Evidence of the way the shooter fired at people could be found in the autopsy report of an 18-year-old girl who was shot once near her jaw and twice through her upper body. When her body was found, one hoop earring dangled from her right ear and the other was tangled in her hair.
The autopsy by the Orange County Medical Examiner’s Office on shooter Omar Mateen, 29, showed that he was hit in his head, neck, chest, abdomen, right calf and right foot.

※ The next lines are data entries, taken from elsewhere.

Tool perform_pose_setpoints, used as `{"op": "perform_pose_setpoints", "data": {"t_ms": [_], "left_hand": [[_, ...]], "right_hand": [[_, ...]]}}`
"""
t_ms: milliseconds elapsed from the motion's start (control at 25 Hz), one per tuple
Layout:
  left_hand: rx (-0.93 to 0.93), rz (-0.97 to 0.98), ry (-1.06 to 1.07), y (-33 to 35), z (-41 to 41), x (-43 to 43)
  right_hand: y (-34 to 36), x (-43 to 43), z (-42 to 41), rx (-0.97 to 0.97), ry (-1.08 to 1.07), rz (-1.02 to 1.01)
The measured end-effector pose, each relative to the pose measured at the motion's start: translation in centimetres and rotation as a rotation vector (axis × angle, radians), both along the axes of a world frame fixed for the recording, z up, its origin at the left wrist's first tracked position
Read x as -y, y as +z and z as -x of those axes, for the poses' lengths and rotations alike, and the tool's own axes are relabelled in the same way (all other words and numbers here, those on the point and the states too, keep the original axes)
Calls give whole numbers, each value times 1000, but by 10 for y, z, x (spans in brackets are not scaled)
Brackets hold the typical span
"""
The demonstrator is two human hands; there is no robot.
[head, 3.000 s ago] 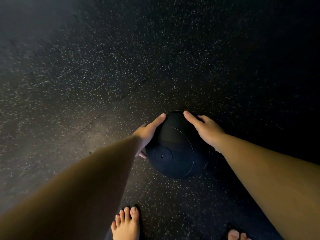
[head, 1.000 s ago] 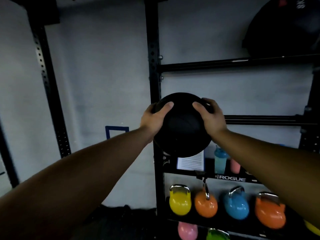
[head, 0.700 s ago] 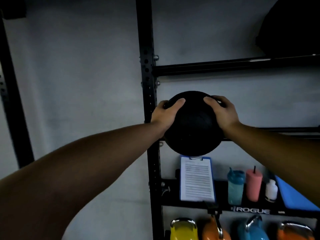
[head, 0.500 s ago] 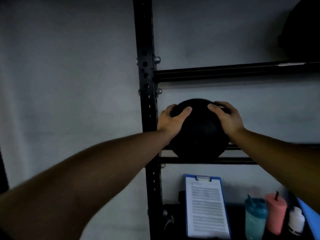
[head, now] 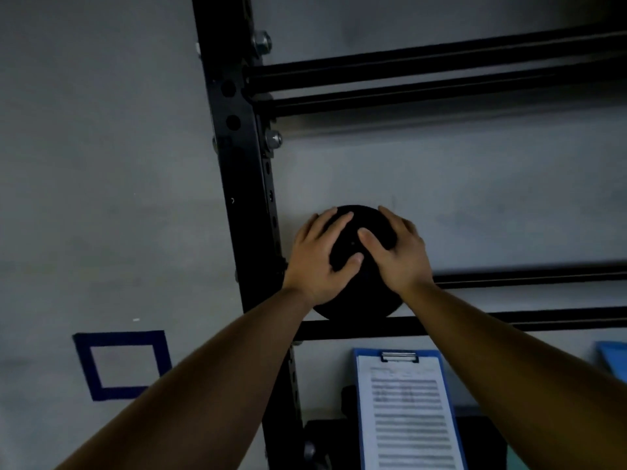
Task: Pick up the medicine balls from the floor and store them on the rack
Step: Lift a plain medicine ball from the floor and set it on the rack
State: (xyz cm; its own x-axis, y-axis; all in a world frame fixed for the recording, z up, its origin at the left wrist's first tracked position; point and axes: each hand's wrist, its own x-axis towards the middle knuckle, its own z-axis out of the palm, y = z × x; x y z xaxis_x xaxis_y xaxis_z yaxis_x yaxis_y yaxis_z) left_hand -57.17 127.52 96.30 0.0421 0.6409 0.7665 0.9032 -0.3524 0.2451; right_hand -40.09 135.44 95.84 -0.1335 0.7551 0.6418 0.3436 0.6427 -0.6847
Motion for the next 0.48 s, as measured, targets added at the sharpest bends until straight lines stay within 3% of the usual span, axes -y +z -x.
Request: {"op": "perform_pose_setpoints", "data": {"t_ms": [200, 320, 480], "left_hand": [[170, 222, 23, 13, -18, 34], [367, 266, 50, 10, -24, 80], [377, 356, 86, -13, -59, 157]], "right_hand": [[9, 22, -27, 177, 67, 148], [2, 51, -58, 133, 72, 177], [-14, 110, -103, 193, 107, 172]]}}
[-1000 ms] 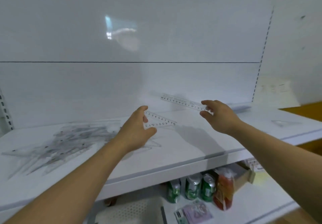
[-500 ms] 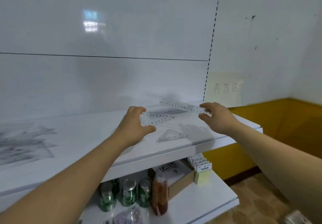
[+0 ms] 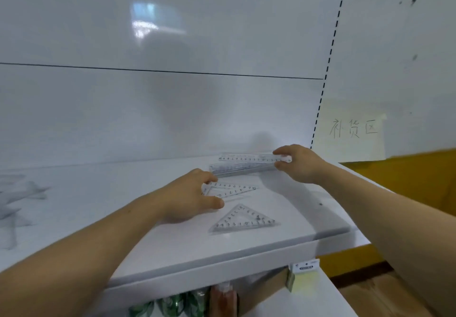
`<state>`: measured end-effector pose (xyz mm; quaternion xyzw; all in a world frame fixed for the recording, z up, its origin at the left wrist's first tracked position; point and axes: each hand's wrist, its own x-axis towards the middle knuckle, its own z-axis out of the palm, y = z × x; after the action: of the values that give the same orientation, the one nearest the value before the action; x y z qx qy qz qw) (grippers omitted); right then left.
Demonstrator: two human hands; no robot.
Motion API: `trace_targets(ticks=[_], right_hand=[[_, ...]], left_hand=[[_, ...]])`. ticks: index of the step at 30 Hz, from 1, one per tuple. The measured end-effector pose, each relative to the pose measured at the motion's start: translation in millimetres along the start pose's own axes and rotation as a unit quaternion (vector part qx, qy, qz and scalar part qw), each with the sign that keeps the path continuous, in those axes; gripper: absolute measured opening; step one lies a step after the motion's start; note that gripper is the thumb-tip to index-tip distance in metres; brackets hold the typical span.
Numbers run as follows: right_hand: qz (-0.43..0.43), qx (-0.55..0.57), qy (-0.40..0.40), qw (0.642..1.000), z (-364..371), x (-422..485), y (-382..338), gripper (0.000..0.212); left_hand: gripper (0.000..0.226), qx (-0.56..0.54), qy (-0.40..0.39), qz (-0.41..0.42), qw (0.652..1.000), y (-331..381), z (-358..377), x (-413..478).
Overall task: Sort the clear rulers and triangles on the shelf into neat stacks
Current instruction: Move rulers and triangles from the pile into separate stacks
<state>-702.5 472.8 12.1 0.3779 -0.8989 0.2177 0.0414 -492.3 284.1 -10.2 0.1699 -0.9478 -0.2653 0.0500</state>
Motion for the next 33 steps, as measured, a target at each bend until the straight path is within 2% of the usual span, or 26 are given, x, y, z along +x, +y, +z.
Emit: trace_targets(ticks=[7,11,18,21,25,28,31,33], right_hand=[[-0.057,0.025,-0.085,0.994,9,47,11,0.039],[-0.099,-0.016,-0.126,0.987,11,64,20,0.042],[-0.197,-0.061,-0.112,0.972,15,75,48,0.047],[-0.23,-0.033,-0.093,0.968,3,69,65,0.051],[-0.224,-0.01,-0.086,0.971,-10,52,112,0.053],[-0.172,-0.009,-0.084,0.981,-17,40,148,0.058],[-0.118,-0.037,-0.138,0.983,-17,34,173,0.065],[-0.118,-0.057,-0.157,0.979,-13,31,184,0.066]], left_hand=[[0.066,0.023,0.017,-0.034,0.999,14,3,10],[0.068,0.031,0.04,-0.066,0.996,34,12,11],[0.07,0.034,0.078,-0.116,0.99,98,48,15],[0.071,0.043,0.095,-0.116,0.988,129,64,19],[0.073,0.048,0.086,-0.102,0.99,170,96,32],[0.073,0.055,0.07,-0.083,0.993,194,120,45],[0.071,0.055,0.066,-0.073,0.994,207,133,55],[0.07,0.042,0.064,-0.081,0.994,209,138,59]])
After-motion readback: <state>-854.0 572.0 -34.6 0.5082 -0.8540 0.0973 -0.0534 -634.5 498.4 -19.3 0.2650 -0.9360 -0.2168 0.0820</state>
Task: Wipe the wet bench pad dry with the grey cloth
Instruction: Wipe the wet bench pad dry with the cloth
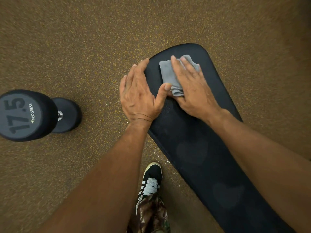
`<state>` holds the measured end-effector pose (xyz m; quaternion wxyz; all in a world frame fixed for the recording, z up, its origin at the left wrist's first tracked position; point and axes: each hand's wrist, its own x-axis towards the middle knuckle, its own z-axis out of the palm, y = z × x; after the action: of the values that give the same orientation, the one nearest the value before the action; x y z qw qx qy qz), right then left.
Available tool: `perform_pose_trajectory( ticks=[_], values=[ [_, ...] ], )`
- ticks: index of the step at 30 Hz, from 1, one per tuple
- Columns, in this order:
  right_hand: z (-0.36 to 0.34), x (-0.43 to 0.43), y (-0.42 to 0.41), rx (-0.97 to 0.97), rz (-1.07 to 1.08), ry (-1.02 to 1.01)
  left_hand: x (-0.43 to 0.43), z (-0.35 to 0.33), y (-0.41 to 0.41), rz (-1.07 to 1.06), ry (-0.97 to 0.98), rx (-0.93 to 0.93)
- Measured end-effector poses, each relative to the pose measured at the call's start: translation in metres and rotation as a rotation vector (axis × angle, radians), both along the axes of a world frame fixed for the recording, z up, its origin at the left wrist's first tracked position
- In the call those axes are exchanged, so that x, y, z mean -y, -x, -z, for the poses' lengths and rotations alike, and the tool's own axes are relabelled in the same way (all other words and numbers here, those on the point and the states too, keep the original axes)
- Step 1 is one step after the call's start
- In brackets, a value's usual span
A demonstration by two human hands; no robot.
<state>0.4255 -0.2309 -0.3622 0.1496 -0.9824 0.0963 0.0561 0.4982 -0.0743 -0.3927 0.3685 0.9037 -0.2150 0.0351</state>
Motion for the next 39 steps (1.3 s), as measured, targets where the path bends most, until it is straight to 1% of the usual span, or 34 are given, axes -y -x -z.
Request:
perform_pose_trajectory(
  ticks=[2, 4, 6, 8, 9, 11, 12, 14, 16, 19, 21, 22, 24, 27, 28, 30, 32, 34, 37, 39],
  values=[
    [0.0, 0.01, 0.009, -0.055, 0.002, 0.141, 0.0, 0.0, 0.0, 0.0, 0.0, -0.001],
    [-0.003, 0.01, 0.001, -0.107, 0.04, 0.182, 0.0, 0.0, 0.0, 0.0, -0.005, -0.003],
    [-0.006, -0.002, -0.013, -0.093, 0.047, 0.103, 0.0, -0.001, 0.0, 0.0, -0.012, -0.006],
    [-0.003, -0.014, -0.01, -0.052, 0.001, 0.023, 0.001, -0.001, 0.0, -0.002, -0.012, -0.008],
    [-0.001, -0.015, 0.0, -0.047, -0.049, 0.017, 0.0, -0.001, 0.0, -0.005, -0.013, -0.007],
    [-0.001, -0.004, 0.026, -0.074, -0.147, 0.071, 0.001, -0.002, 0.0, -0.003, -0.012, -0.013],
    [-0.003, 0.006, 0.032, -0.095, -0.149, 0.093, 0.001, -0.002, 0.001, -0.003, -0.012, -0.014],
    [-0.006, 0.021, 0.029, -0.125, -0.056, 0.077, 0.001, -0.002, 0.001, -0.002, -0.016, -0.015],
    [-0.005, 0.013, 0.015, -0.105, 0.021, 0.019, 0.001, -0.001, 0.0, 0.0, -0.02, -0.008],
    [0.001, -0.015, 0.02, -0.037, -0.039, -0.002, 0.001, -0.001, 0.0, -0.001, -0.024, -0.003],
    [-0.002, -0.009, 0.037, -0.068, -0.117, 0.036, 0.001, -0.002, 0.0, -0.002, -0.024, -0.004],
    [-0.005, 0.001, 0.043, -0.083, -0.123, 0.057, 0.001, -0.002, 0.0, 0.0, -0.023, -0.005],
    [-0.006, 0.017, 0.045, -0.1, -0.05, 0.082, 0.001, -0.003, 0.0, 0.001, -0.026, -0.01],
    [0.0, -0.001, 0.027, -0.049, 0.103, 0.013, 0.001, -0.001, -0.001, 0.0, -0.024, -0.007],
    [0.001, -0.014, 0.023, -0.015, 0.112, -0.024, 0.001, -0.001, -0.001, -0.001, -0.024, -0.003],
    [0.003, -0.03, 0.027, 0.016, 0.056, -0.068, 0.001, 0.0, -0.001, 0.002, -0.027, -0.006],
    [0.0, -0.024, 0.043, -0.01, -0.047, -0.035, 0.001, -0.001, -0.001, 0.001, -0.026, -0.012],
    [-0.004, -0.006, 0.054, -0.042, -0.087, -0.001, 0.002, -0.003, 0.0, 0.0, -0.016, -0.012],
    [-0.005, 0.004, 0.04, -0.073, 0.036, -0.008, 0.002, -0.004, 0.0, 0.002, 0.001, -0.009],
    [-0.003, -0.012, 0.023, -0.033, 0.087, -0.03, 0.001, -0.004, 0.0, -0.001, 0.007, -0.012]
  ],
)
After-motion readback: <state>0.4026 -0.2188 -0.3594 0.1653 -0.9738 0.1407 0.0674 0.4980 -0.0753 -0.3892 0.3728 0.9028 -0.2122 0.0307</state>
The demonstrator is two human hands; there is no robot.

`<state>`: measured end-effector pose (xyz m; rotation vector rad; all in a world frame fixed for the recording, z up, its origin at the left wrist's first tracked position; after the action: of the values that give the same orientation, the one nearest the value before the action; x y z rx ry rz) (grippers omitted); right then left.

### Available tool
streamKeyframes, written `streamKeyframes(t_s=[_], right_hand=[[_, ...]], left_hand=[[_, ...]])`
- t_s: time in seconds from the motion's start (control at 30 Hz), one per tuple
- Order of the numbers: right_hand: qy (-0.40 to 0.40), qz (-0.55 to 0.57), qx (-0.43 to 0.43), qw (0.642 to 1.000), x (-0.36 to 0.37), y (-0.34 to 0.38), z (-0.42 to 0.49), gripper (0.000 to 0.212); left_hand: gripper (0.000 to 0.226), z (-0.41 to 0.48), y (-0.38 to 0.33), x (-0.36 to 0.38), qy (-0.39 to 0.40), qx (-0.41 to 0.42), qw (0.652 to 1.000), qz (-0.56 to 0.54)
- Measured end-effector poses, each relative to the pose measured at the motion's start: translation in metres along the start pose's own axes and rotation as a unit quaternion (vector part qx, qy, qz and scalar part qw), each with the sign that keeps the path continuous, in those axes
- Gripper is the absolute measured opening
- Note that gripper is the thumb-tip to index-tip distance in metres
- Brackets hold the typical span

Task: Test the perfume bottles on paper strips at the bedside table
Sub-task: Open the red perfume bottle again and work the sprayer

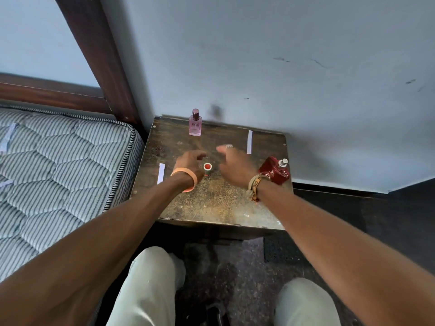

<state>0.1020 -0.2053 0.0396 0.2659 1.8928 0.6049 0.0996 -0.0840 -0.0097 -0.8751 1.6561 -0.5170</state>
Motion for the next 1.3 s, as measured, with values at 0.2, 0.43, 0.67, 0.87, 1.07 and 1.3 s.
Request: streamKeyframes(t_s=[0.2,0.43,0.67,0.87,1.07,1.3], right_hand=[[0.023,0.141,0.073,0.987,0.059,-0.019,0.009,0.033],[-0.056,0.197,0.081,0.976,0.036,-0.031,-0.009,0.043],[-0.207,0.159,0.036,0.965,-0.065,-0.037,-0.071,0.055],[-0.305,0.081,0.059,0.947,-0.124,-0.080,-0.101,0.047],[-0.235,0.046,0.167,0.956,-0.106,-0.137,-0.092,0.068],[-0.178,0.095,0.184,0.962,-0.073,-0.151,-0.084,0.048]], left_hand=[[0.026,0.004,0.003,0.025,0.032,0.014,0.999,0.040],[0.024,-0.006,-0.014,0.018,-0.016,0.047,0.998,0.037],[0.022,-0.024,-0.120,0.029,-0.014,0.150,0.989,-0.003],[0.029,-0.035,-0.188,0.059,0.005,0.193,0.981,-0.001],[0.029,-0.033,-0.196,0.082,0.013,0.178,0.984,0.014],[0.028,-0.030,-0.192,0.098,0.038,0.194,0.978,0.071]])
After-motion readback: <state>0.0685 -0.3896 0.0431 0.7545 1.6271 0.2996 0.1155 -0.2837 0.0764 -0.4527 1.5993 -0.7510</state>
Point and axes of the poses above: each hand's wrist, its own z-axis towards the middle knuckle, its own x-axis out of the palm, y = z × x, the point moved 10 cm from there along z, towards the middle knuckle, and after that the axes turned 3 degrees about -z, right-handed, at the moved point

A toxicology report showed that there were no illicit drugs or alcohol in his system.
Mateen was killed by police who stormed the club after a three-hour siege.
The autopsy reports will likely be among evidence considered in a U.S. Justice Department review of the Orlando Police Department’s response to the shootings.
The medical examiner found that a 30-year-old man died from a complex gunshot wound after a bullet entered his left arm, exited his chest and re-entered his neck.
Some 53 people were wounded.
During the shooting, Mateen used an assault rifle and pistol that had been legally purchased. Police negotiated with him for about three hours before breaking a hole in a wall, which allowed hostages to escape. Mateen was shot dead by police when he emerged from the hole, police have said.